DiRienzo Albert Gregory
Department of Epidemiology and Biostatistics, University at Albany ' SUNY, Rensselaer, New York, 12144, U.S.A.
Biometrics. 2016 Jun;72(2):452-62. doi: 10.1111/biom.12420. Epub 2015 Sep 27.
A new objective methodology is proposed to select the parsimonious set of important covariates that are associated with a censored outcome variable Y; the method simplifies to accommodate uncensored outcomes. Covariate selection proceeds in an iterated forward manner and is controlled by the pre-chosen upper bound for the number of covariates to be selected and the global false selection rate and level. A sequence of working regression models for the event (Y≤y) given a covariate set is fit among subjects not censored before y and the corresponding process (through y) of conditional prediction error estimated; the direction and magnitude of covariate effects can arbitrarily change with y. The newly proposed adequacy measure for the covariate set is the slope coefficient resulting from a regression (with no intercept) between the baseline prediction error process for the intercept-only model and that process corresponding to the covariate set. Under quite general conditions on the censoring variable, the methods are shown to asymptotically control the false selection rate at the nominal level while consistently ranking covariate sets which permits recruitment of all important covariates from those available with probability tending to 1. A simulation study confirms these analytical results and compares the proposed methods to recent competitors. Two real data illustrations are provided.

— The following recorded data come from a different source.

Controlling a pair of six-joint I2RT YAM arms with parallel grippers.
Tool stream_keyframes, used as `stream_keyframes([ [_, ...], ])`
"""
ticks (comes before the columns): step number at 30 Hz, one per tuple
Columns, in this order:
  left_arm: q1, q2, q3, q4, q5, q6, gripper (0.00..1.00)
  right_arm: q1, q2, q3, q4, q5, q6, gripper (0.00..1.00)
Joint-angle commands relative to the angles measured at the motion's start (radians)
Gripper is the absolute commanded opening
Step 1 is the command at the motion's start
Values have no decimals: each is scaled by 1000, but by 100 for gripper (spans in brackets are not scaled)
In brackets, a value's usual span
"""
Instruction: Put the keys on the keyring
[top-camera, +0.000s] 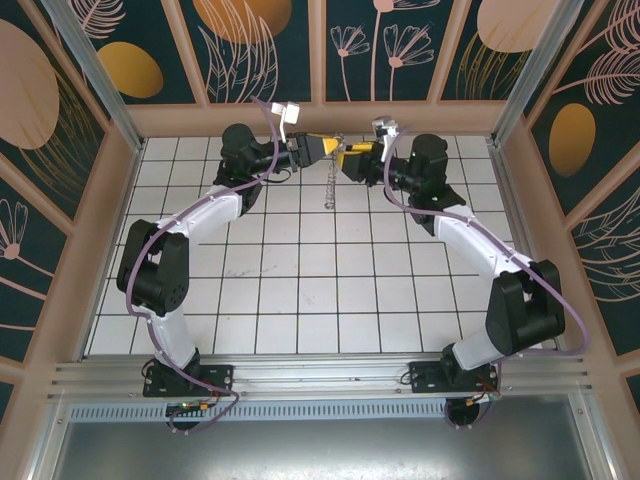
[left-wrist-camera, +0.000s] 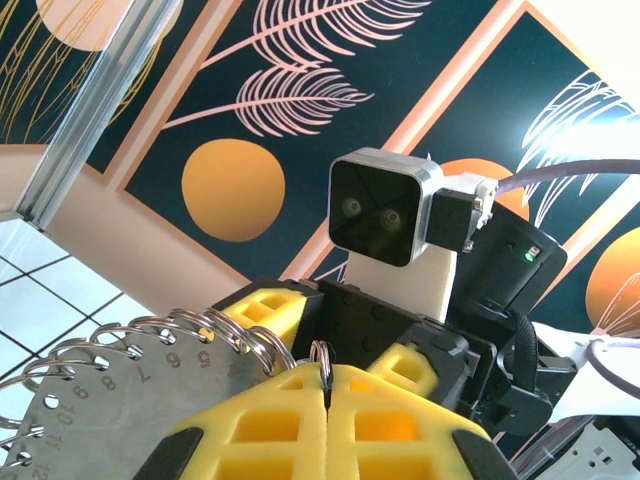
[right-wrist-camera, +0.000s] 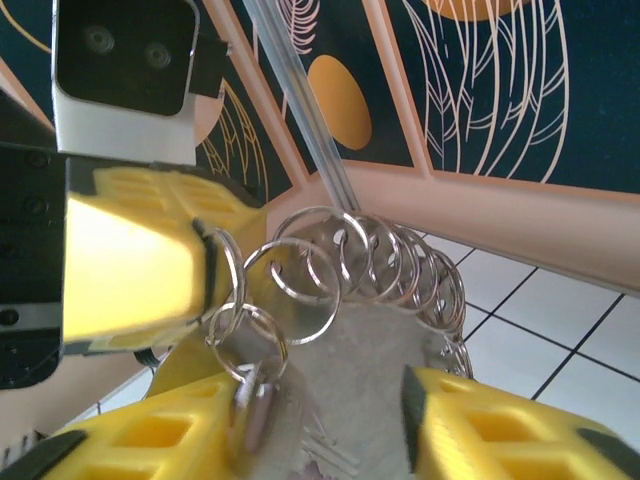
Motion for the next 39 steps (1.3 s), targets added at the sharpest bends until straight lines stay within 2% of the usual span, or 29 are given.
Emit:
stream_keyframes([
  [1,-6,-46,-2,56,6,-8,0,16,16,46,-29,-8,-35,27],
  [3,-6,-46,-3,56,-4,-6,0,22,11,42,-48,-10,-47,10],
  [5,-6,-46,-2,57,-9,-4,0,28,0,29,-56,-12,-53,0],
  [13,-6,-41,-6,79,-25,-16,0,70,-37,7,-89,-3,-77,0],
  [20,-8,-34,-12,103,-29,-33,0,110,-10,46,-133,-9,-105,0],
  [26,-12,-34,-20,107,-29,-36,0,118,31,95,-185,-117,-143,0],
  [33,-14,-30,-20,113,-32,-39,0,108,37,95,-223,-122,-153,0],
  [37,-14,-31,-19,114,-33,-40,0,85,-17,55,-237,-118,-150,28],
  [39,-14,-32,-19,117,-35,-42,0,56,-61,23,-224,-129,-132,34],
])
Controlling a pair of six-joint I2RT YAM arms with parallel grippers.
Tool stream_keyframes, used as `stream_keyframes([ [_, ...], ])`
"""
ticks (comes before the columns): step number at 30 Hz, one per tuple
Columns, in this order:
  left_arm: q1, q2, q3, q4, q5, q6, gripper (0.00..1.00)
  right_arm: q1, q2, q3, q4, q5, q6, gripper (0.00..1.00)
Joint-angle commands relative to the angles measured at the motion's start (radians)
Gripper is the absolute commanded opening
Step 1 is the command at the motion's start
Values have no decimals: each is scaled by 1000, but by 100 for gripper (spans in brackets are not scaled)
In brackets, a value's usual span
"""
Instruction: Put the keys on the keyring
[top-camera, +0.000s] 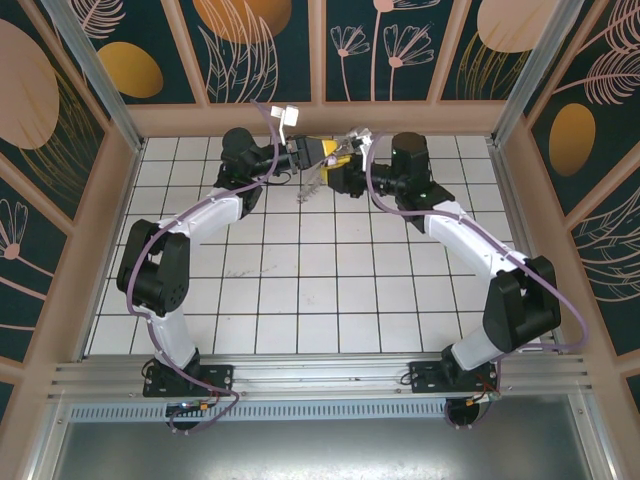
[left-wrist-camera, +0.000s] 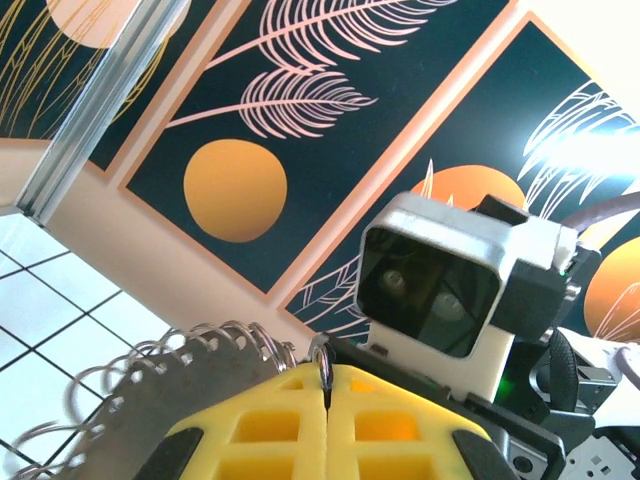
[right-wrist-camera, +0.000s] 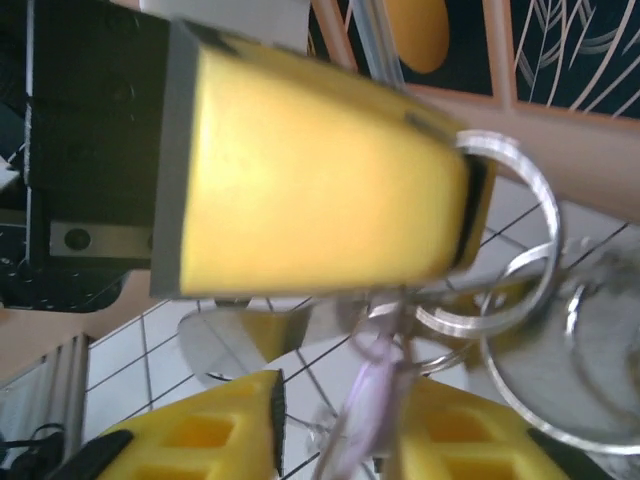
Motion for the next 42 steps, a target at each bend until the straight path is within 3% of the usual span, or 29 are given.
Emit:
stream_keyframes([
  [1,-9,-33,11,82,-14,-13,0,-47,-102,-60,6,-69,19,35],
  [7,-9,-35,-1,127,-21,-44,0,-154,-235,-175,217,-120,201,41],
  [12,-9,-35,-8,160,-37,-80,0,-159,-256,-186,344,-23,334,42],
  [17,-9,-33,-16,215,-69,-142,0,-162,-219,-206,563,28,562,43],
  [27,-9,-20,-32,324,-129,-275,0,-160,-74,-185,902,-4,909,43],
  [42,-8,3,-40,359,-137,-312,0,-110,16,-117,933,-19,943,43],
])
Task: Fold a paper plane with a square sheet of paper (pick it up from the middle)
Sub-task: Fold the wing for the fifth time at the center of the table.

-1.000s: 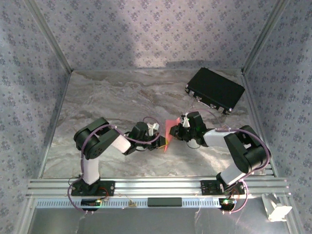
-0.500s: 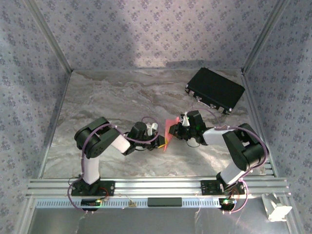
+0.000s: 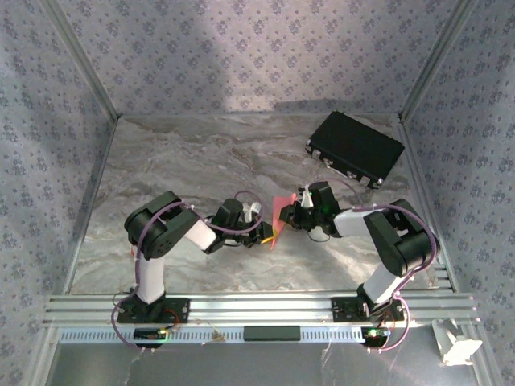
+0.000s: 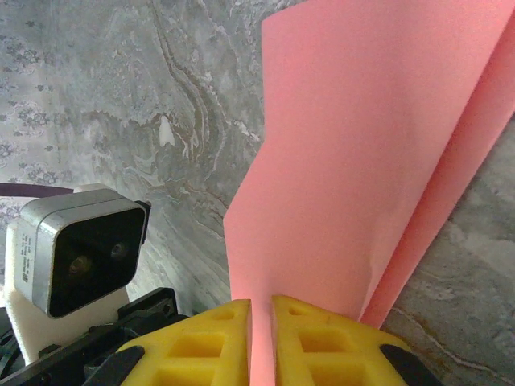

本文提出了一种新的客观方法,用于选择与删失结局变量Y相关的简约重要协变量集;该方法经过简化可适用于无删失的结局。协变量选择以迭代向前的方式进行,并由预先选定的要选择的协变量数量上限以及全局错误选择率和水平控制。对于给定协变量集的事件(Y≤y),在y之前未删失的受试者中拟合一系列工作回归模型,并估计相应的(通过y)条件预测误差过程;协变量效应的方向和大小可能随y任意变化。新提出的协变量集充分性度量是仅含截距模型的基线预测误差过程与协变量集对应的过程之间的回归(无截距)所得的斜率系数。在删失变量的相当一般条件下,这些方法被证明能在名义水平上渐近控制错误选择率,同时一致地对协变量集进行排序,这使得能够从可用的协变量中以概率趋于1的方式纳入所有重要协变量。一项模拟研究证实了这些分析结果,并将所提出的方法与最近的竞争对手进行了比较。还提供了两个实际数据示例。